Di tutte le vette che Solzenicyn ha raggiunto, la maggiore è l’unione di arte e verità. Lenin a Zurigo è un ritratto spietato dei preparativi della grande catastrofe mondiale. Come e perché, fra le tante e riottose fazioni del rivoluzionarismo marxistico russo, emerse quella bolscevica, egemonizzata e tiranneggiata dalla lucida follia leninista, che uno dopo l’altro spazzò i “sognatori” poco scientifici estranei alla sua setta ideologica, sfruttando tutti gli “utili idioti” presenti su piazza: dai moderati kerenskijani ai tedeschi, passando per il “grande Parvus”, turbocapitalista ante litteram e marxista. Solzenicyn racconta tutto, e sciorina i documenti su cui si basa la sua fiction. E, ad abundantiam, aggiunge: «I lettori che avessero a stupirsi delle espressioni di V.I. Lenin, del suo modo di ragionare o di agire, potranno rileggersi quelle sue opere che sono state qui utilizzate», e via elencando una precisa e verificabile bibliografia di testi da cui ha tratto, pari pari, e sotto forma di riflessioni e di dialoghi, il libro.

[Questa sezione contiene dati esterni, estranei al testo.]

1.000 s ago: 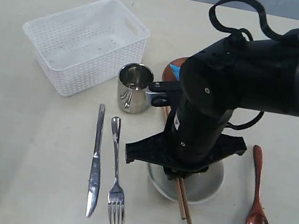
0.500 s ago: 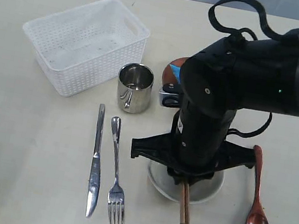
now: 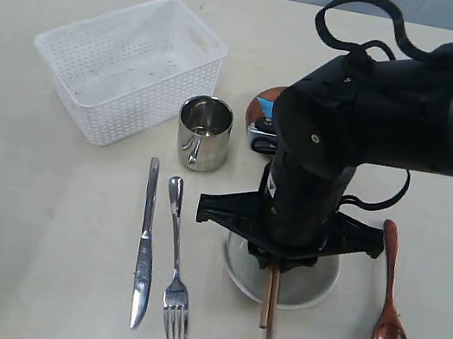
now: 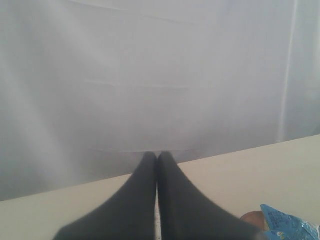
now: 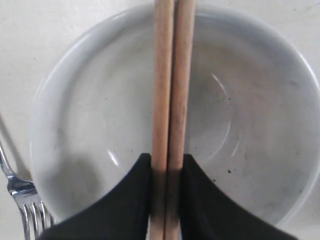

Nel quale fra l’altro scrive: «Ed è sviluppando e spiegando queste parole d’ordine [che Lenin] chiariva anche a se stesso molte cose, elaborava subito per il partito gli anelli mancanti e ne completava i piani organizzativi: così, in risposta allo splendido manifesto del comitato centrale bolscevico (è Kamenev senz’altro, una testa, quella!), proclamato il 13 marzo a Piter e pubblicato dieci giorni dopo, per caso e incompleto, da un giornale di Zurigo, proporre e spiegare lor come organizzarli (ora la pensava diversamente che non nel 1905): l’armamento generale delle masse popolari! una milizia popolare composta di tutta quanta la popolazione dai 15 ai 65 anni (gli adolescenti vanno coinvolti nella vita politica!) dei due sessi (per strappare le donne dall’abbruttimento dei fornelli!). E fare di questa milizia l’organo fondamentale della direzione dello stato! Solo l’armamento di tutti può garantire l’ordine assoluto, la tempestiva ripartizione del pane e in breve tempo la pace e il socialismo!».